El histórico adiós tuvo lugar el pasado 5 de julio en Villa Park, en Birmingham, la ciudad natal de los pioneros del heavy metal. Durante el evento, Ozzy se reunió sobre el escenario con los miembros originales de Black Sabbath — Tony Iommi, Geezer Butler y Bill Ward — para ofrecer una última y monumental actuación, cerrando así un capítulo clave en la historia del rock y el metal.
Sentado en un dramático trono negro con alas, Ozzy ofreció un set lleno de energía, pese a sus persistentes problemas de salud, incluidos los efectos de su diagnóstico de Parkinson, revelado en 2020. El evento “Back To The Beginning” también contó con actuaciones de gigantes del metal como Metallica, Guns N’ Roses, Slayer, entre otros.
En declaraciones a Billboard, Sharon Osbourne, de 72 años, confirmó su decisión de alejarse de la industria para siempre.
“He estado en esto desde que tenía 15 años, y he terminado,” afirmó. “Queremos vivir nuestra vida y hacer lo que queramos hacer, sin tener que seguir más itinerarios.”

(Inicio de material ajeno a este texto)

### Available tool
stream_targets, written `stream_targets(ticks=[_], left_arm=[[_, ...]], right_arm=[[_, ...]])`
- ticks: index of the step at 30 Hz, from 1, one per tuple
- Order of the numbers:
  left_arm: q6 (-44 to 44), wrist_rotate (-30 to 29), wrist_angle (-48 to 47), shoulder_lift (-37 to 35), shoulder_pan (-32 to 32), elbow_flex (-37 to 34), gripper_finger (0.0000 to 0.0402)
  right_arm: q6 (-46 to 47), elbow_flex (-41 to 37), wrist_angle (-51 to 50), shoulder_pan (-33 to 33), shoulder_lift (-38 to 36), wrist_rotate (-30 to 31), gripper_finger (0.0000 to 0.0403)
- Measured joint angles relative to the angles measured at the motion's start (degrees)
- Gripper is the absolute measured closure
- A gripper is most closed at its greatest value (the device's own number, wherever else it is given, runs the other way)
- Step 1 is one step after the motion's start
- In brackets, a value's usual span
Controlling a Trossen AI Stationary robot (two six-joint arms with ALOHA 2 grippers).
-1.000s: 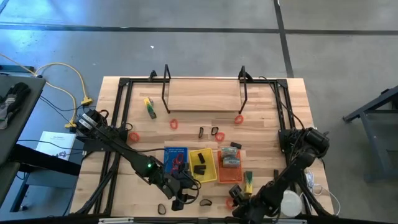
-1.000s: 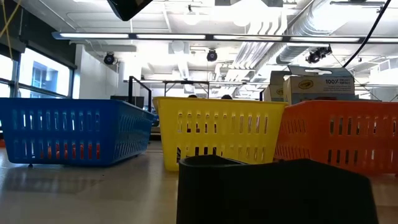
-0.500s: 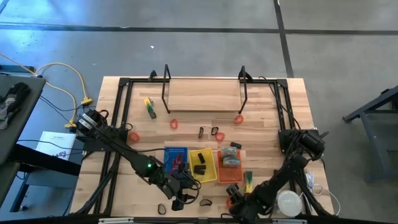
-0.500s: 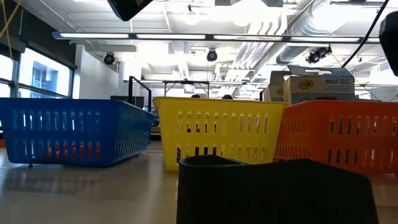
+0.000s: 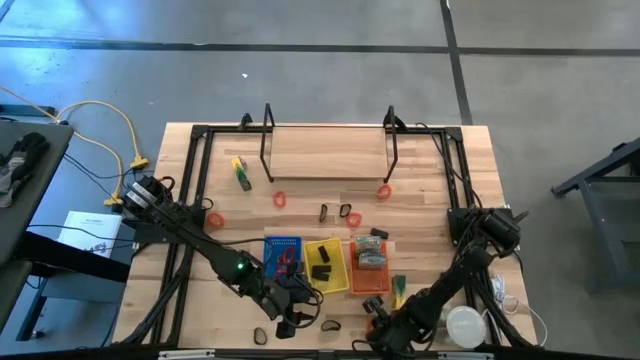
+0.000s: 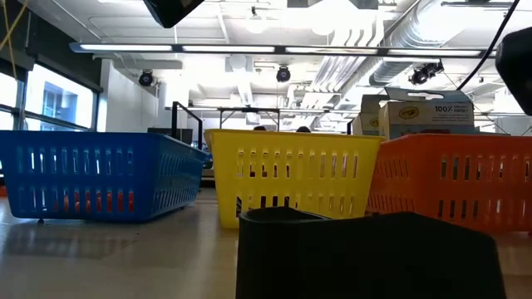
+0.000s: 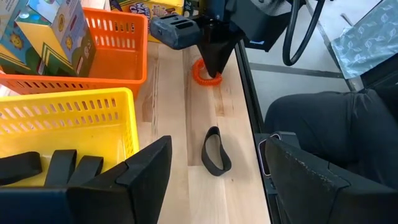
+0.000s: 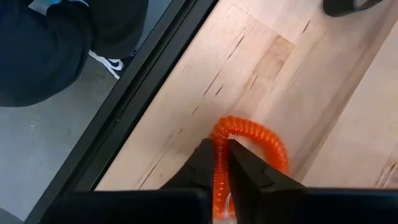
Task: Pick & Place Office Desk Supplies
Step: Put the orange spring keychain into the blue basket
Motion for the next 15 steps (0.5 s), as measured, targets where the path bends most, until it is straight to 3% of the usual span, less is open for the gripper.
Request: stream_targets(ticks=[15], left_arm=[[-1.9, -1.0, 0.1, 0.8, 0.3, 0.0, 0.0149]], right_arm=[[-2.6, -0.4, 2.7, 3.8, -6.9, 20.0, 0.0399]])
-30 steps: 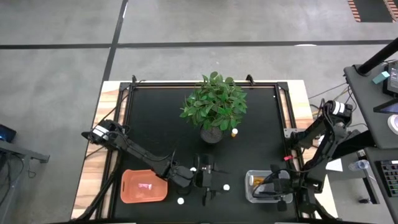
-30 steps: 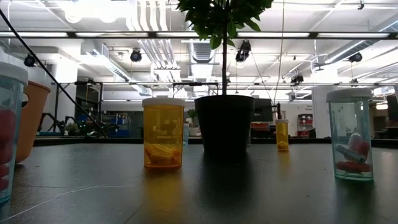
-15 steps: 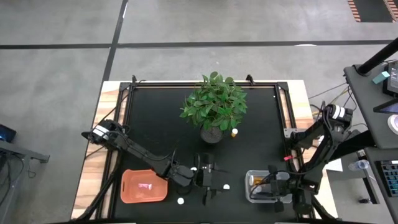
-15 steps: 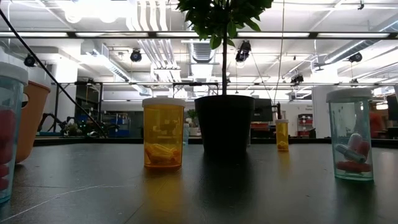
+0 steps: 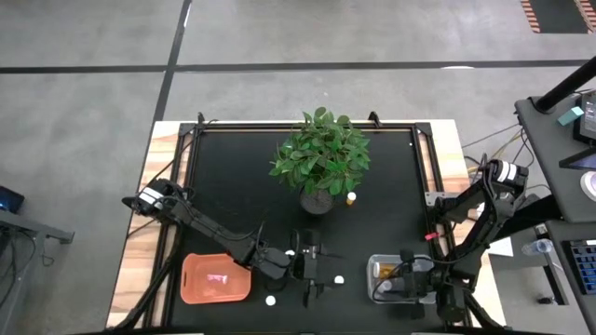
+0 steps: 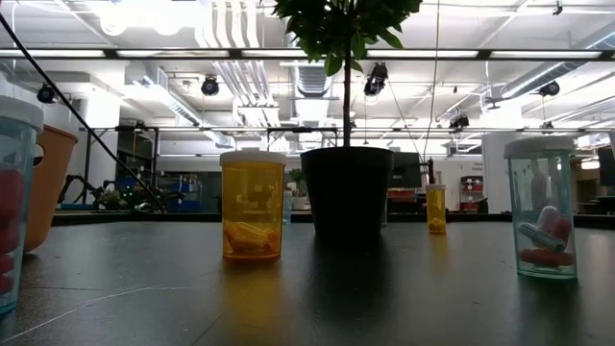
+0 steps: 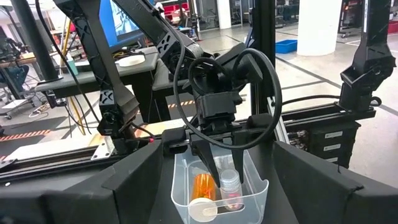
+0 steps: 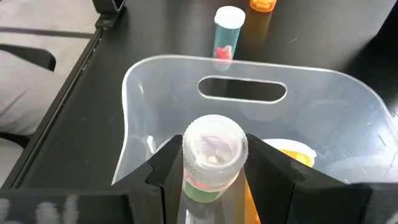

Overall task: Pick and place medicine bottles into bin by pill shape (circle, oval)
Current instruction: Put the transparent capsule bottle into the transparent bin, then put the orange capsule bottle into the transparent bin

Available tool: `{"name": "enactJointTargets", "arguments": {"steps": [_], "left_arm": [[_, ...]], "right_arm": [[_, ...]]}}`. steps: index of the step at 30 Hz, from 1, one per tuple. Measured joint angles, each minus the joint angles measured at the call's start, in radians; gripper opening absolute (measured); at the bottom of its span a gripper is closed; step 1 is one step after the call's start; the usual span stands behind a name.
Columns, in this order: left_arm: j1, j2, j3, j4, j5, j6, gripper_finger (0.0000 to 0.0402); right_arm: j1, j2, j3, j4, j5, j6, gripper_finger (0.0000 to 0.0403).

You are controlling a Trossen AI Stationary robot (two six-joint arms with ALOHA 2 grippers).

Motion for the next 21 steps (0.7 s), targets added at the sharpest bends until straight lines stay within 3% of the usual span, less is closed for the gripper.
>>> {"name": "enactJointTargets", "arguments": {"steps": [5,15,21], "left_arm": [[0.001,0.000,0.000,0.000,0.000,0.000,0.0283],[0.002,0.000,0.000,0.000,0.000,0.000,0.0283],[0.002,0.000,0.000,-0.002,0.000,-0.004,0.0283]], "right_arm": [[-0.003,0.000,0.000,-0.007,-0.003,0.003,0.0146],[-0.018,0.000,0.000,-0.007,-0.003,0.020,0.0208],[-0.018,-0.025,0.014,-0.010,-0.016,0.012,0.0222]]}}
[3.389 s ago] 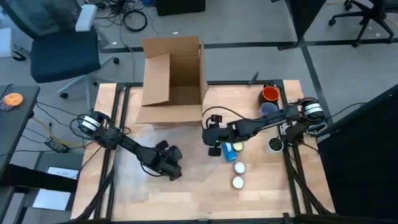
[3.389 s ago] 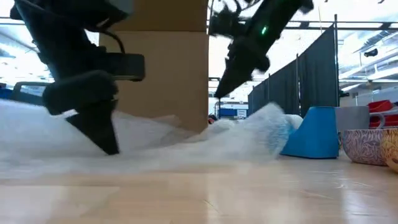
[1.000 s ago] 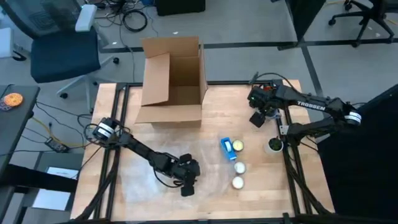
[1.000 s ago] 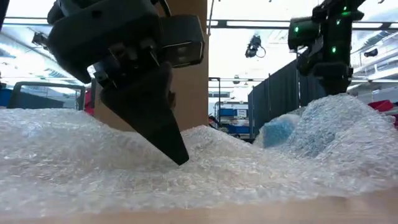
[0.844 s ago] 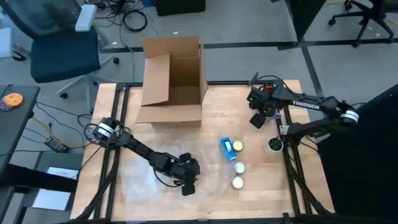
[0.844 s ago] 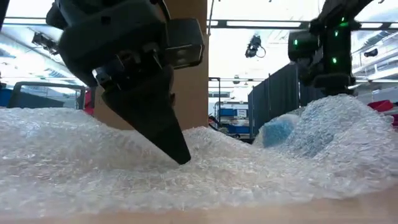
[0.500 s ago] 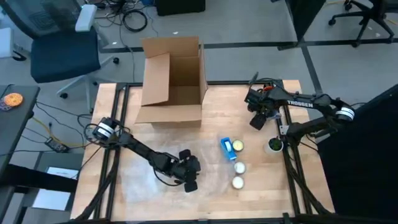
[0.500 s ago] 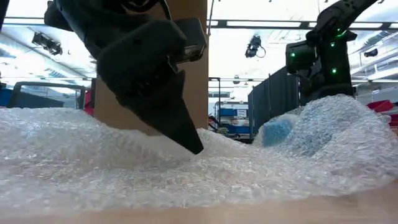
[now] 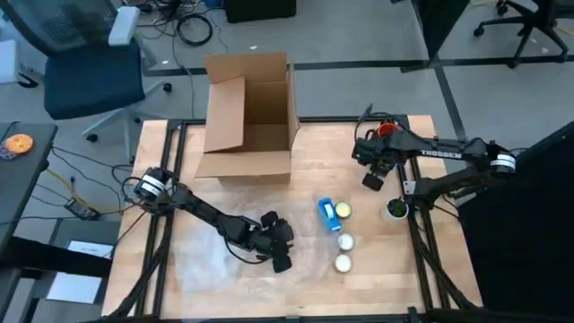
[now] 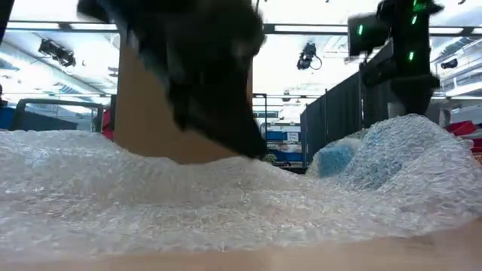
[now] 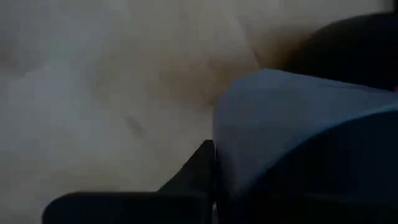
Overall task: Wrap mug
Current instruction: Wrap the blue mug with the bubble wrap
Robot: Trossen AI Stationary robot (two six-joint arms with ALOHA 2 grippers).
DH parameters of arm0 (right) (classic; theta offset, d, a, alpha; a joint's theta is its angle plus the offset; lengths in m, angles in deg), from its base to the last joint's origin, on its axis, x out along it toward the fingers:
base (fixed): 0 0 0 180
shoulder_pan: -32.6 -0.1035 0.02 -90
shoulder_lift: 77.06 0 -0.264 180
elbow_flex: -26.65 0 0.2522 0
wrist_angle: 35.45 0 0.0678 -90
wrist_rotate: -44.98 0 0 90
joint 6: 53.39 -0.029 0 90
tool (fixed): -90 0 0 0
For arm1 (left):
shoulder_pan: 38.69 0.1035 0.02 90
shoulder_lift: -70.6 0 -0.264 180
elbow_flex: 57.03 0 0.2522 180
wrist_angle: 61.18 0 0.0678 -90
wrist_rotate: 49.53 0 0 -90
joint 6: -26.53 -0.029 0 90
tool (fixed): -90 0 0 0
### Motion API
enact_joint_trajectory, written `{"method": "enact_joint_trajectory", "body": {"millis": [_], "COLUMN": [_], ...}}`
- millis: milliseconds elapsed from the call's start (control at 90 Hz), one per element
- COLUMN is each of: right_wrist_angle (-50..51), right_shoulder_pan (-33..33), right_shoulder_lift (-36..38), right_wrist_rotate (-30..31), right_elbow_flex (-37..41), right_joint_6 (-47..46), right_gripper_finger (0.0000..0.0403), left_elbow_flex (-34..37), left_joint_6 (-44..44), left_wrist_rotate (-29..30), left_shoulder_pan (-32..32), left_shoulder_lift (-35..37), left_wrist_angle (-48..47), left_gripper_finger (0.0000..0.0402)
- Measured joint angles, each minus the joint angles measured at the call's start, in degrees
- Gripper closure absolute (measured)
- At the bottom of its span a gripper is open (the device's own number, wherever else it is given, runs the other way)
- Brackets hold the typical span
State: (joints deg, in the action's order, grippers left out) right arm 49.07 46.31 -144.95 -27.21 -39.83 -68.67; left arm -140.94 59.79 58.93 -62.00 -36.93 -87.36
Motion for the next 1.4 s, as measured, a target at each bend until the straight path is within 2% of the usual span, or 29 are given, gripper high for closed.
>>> {"method": "enact_joint_trajectory", "body": {"millis": [133, 256, 378, 500, 644, 811, 900, 1000, 1122, 1267, 1400], "right_wrist_angle": [-2.35, -10.2, -23.6, -37.93, -46.86, -41.61, -37.64, -33.81, -30.81, -28.2, -27.07], "right_shoulder_pan": [-11.67, -22.41, -31.99, -38.4, -40.74, -41.06, -41.07, -41.32, -41.32, -40.4, -39.99], "right_shoulder_lift": [1.28, 0.49, -2.23, -7.47, -14.14, -22.5, -27.2, -32.17, -37.3, -41.41, -42.26], "right_wrist_rotate": [-1.1, -1.29, -1.76, -1.69, -1.65, -1.49, -1.42, -1.27, -1.36, -1.47, -1.01], "right_elbow_flex": [-3.66, -5.12, -5.14, -5.16, -5.78, -12.88, -19.09, -26.26, -32.44, -35.59, -36.37], "right_joint_6": [-5.26, -7.66, -6.08, -2.09, 2.3, 6.31, 10.29, 15.22, 20.88, 24.64, 24.79], "right_gripper_finger": [0.0402, 0.0402, 0.0402, 0.0402, 0.0403, 0.0403, 0.0403, 0.0403, 0.0403, 0.0403, 0.0403], "left_elbow_flex": [-7.07, -10.83, -7.78, -0.56, 8.27, 12.99, 12.67, 11.33, 8.45, 4.46, -2.22], "left_joint_6": [0.26, 4.58, 11.72, 16.8, 20.31, 14.66, 8.38, 3.48, 1.19, 0.82, -0.07], "left_wrist_rotate": [-0.22, -0.3, -0.58, -1.11, -4.0, -2.11, -0.18, -0.26, -4.15, -6.89, -7.66], "left_shoulder_pan": [-2.0, -4.99, -6.27, -5.91, -3.5, 0.59, 3.61, 6.91, 8.85, 7.84, 4.51], "left_shoulder_lift": [2.07, 2.14, 2.16, 2.03, 2.28, 2.35, 2.02, 1.94, 1.92, 1.92, 1.85], "left_wrist_angle": [-15.72, -28.06, -30.07, -25.95, -15.61, -1.55, 0.72, -1.81, -10.49, -21.83, -32.67], "left_gripper_finger": [0.0286, 0.0286, 0.0286, 0.0286, 0.0286, 0.0286, 0.0286, 0.0286, 0.0286, 0.0286, 0.0286]}}
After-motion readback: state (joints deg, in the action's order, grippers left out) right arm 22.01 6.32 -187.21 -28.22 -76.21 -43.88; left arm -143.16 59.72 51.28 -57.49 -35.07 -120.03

Sharon conoció a Ozzy en los primeros años de la década de 1970, cuando su padre, Don Arden, era el manager de Black Sabbath. Tras la salida de Ozzy de la banda, ella tomó las riendas de su carrera en solitario, llevándolo a convertirse en una superestrella mundial. Su historia conjunta se ha convertido en una de las más emblemáticas de la música.
Según reveló Sharon, el deseo final de Ozzy era despedirse adecuadamente de sus fans.
“Él seguía diciendo: ‘Es mi único arrepentimiento’ y ‘Quiero tener la oportunidad de decir gracias de verdad’,” recordó Sharon. “Y pensamos que esta sería la mejor forma de hacerlo. Es una celebración de Ozzy, de Sabbath y de la música.”